It's easy to forget the condescension and amusement that greeted him
when he announced his first campaign for president, in May 2015.

How, it was asked, could a rumpled, 73-year-old, self-described Democratic socialist a junior senator from tiny Vermont, who was born in Brooklyn, Jewish, hadn't even been a Democrat for most of his political career and eschewed money from Super Pacs possibly triumph against Hillary Clinton?

In the end, he didn't. But he triumphed in other ways.

Sanders won a surprising 46% of the pledged delegates to the Democratic national convention. His primary campaign had whipped up a storm of enthusiasm among young people and grassroots activists. He garnered more than 1m individual donations, including $20m in January 2016 alone ($5m more than Clinton), with an average individual donation of $27.

Most importantly, he showed Democrats they could run successfully on policies like Medicare for all, free public higher education, and higher taxes on the wealthy instead of the cautious "New Democrat" centrism of Bill Clinton, Al Gore, John Kerry and Barack Obama.

Sanders put "progressive" back into the Democratic party of Franklin D Roosevelt.

Now, ironically, his success four years ago may impede his second candidacy. Not only is he four years older, Sanders is no longer the only progressive in town.

Senators Elizabeth Warren and Sherrod Brown are pushing many of the same themes and drawing enthusiasm from many of the same quarters.
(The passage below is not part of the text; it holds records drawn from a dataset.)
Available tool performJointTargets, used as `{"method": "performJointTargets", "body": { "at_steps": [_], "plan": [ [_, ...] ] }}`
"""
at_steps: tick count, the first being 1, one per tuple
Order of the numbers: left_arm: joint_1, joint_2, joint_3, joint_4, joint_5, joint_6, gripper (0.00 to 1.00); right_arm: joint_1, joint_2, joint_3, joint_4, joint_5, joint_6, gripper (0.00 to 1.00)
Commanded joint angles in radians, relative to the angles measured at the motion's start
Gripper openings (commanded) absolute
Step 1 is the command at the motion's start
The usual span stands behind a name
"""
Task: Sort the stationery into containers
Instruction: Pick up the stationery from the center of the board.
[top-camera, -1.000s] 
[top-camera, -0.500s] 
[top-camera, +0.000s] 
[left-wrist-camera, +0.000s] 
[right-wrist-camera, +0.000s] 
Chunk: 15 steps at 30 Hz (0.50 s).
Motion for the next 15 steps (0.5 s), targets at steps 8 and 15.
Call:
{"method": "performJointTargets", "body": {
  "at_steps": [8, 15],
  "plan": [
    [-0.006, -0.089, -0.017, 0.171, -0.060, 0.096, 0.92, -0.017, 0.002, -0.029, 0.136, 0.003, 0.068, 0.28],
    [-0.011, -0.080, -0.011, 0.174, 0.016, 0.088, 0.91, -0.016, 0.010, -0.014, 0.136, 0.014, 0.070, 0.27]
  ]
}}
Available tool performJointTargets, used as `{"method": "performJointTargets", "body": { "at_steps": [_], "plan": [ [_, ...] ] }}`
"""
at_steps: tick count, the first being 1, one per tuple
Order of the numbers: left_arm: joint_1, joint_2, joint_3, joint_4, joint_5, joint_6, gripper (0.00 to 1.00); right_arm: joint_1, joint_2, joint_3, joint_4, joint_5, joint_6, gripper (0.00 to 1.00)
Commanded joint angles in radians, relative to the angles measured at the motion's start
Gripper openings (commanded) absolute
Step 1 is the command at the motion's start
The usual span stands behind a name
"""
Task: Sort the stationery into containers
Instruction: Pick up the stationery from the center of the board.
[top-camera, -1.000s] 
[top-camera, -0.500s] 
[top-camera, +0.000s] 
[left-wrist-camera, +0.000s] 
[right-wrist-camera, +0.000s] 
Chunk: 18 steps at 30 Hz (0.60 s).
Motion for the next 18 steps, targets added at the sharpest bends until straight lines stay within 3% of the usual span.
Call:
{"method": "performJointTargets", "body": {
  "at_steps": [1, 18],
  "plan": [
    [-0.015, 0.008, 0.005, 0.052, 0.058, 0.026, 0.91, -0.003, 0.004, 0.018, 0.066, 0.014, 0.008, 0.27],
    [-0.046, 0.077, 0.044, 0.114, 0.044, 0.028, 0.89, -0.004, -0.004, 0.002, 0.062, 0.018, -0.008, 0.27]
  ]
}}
And partly because of his success at mobilizing and energizing Democrats in the 2016 primaries, a slew of other presidential hopefuls are approaching the 2020 primary campaign the same way foregoing big money, talking up the importance of reviving democracy, using social media and advancing ideas that would once have been considered too radical.

The conventional view is Sanders helped move the Democratic party to the "left".

Wrong. Even before his primary campaign, American politics was moving away from the old right-left divide between "small government" conservatives from "big government" liberals.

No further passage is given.